Using YQL to grab HN links

chaosmachine · on May 2, 2009

The query is:

  select * from html where url="https://hackernews.hn/" and
  xpath='//tr/td/a[substring(@href,1,4)="http"][@href!="http://ycombinator.com"]'

You can play with it yourself here (needs yahoo login):

http://developer.yahoo.com/yql/console/

thorax · on May 3, 2009

You know, honestly, I wasn't grokking much about how cool YQL could be until I saw this example. This helps a lot. Thanks.

henning · on May 3, 2009

I don't get it. Don't queries like that suffer from the same problems as normal screen scraping?

jfarmer · on May 3, 2009

Yeah, they're obviously brittle, but it's baby steps, y'know?
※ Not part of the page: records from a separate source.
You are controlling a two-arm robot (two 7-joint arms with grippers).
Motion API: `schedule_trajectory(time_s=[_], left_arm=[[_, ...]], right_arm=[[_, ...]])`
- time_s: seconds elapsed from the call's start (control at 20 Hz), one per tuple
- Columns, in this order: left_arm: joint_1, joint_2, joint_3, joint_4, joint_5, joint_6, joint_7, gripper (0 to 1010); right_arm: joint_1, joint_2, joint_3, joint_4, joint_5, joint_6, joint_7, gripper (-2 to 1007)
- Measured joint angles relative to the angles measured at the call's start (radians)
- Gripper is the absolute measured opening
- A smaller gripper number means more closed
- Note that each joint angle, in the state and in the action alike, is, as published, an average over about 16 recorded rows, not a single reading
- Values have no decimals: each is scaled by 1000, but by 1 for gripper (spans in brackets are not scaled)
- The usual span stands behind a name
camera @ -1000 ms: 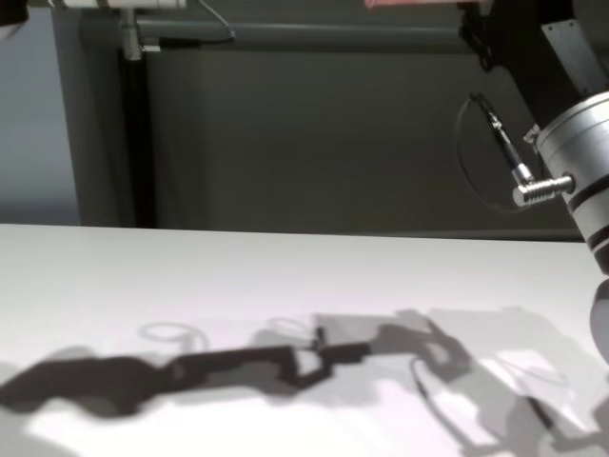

I think it's pretty crazy that you can now scrape well-marked pages with a SQL-like syntax.

Sephr · on May 2, 2009

YQL isn't that great server-side until they add an `Access-Control-Allow-Origin: *` header. I'm pretty disappointed that they completely disallow Javascript access.

spullara · on May 2, 2009

It offers JSONP instead so you can access any YQL content via Javascript in a browser via script nodes.

Sephr · on May 3, 2009

You still have to give Yahoo! complete control with that method. With XHR, Yahoo! has no control over your webpage.

spullara · on May 3, 2009

It only it works in a few browsers but doesn't seem like it would hurt anything to add it. Thanks for the suggestion!

sachinag · on May 3, 2009

I love how HN is the only site where "[x] would be cool" turns into a feature request implemented by the vendor.

spullara · on May 3, 2009

Nah, we do the same thing for things suggested on Twitter :)

rjurney · on May 3, 2009

Just spent 20 minutes trying to grab all article links from a newspaper's website based on a url pattern. Failed. The docs could use some work.

Anyone know how to do this?

tectonic · on May 3, 2009

For another approach, with a structure editor, check out http://parselets.com

hsuresh · on May 3, 2009

which newspaper website was it?

3ds · on May 3, 2009

in python it would be like this (get BeautifulSoup first):

--

  import urllib2

  from BeautifulSoup import BeautifulSoup

  ychtml = urllib2.urlopen('https://hackernews.hn/).read()

  for tdtitle in BeautifulSoup(ychtml).findAll("td", "title"):

    print tdtitle.a

yeahit · on May 3, 2009

If you use Linux or some other Unix, you can also do it with standard Unix tools:

  wget -O- https://hackernews.hn/ | grep -o http[^\"]*

Personally, I prefer curl because it writes to stdout per default:

  curl https://hackernews.hn/ | grep -o http[^\"]*

(After posting this, i noticed that HN cuts * signs at the end of a message. So I have to add this text here, or the last * would not be displayed.)

sarp · on May 3, 2009

This shows all urls on HN including images etc. whereas the original post demonstrates retrieving only linked articles

yeahit · on May 3, 2009

You can filter that with another grep for example:

  wget -O- https://hackernews.hn/ | grep -o 'title"><a href="[^"]*' | grep -o http.*

ghempton · on May 3, 2009

Does it first convert the page to valid xhtml and then perform the xpath or does it rely on the website to be well-marked?

simonw · on May 3, 2009

It works against not-well-formed markup.

found_dead · on May 4, 2009

I actually attended the talk on YQL at Barcamp Portland and it seems really powerful.

You are basically able to use Yahoo's cloud servers and huge internet pipe for free with this service.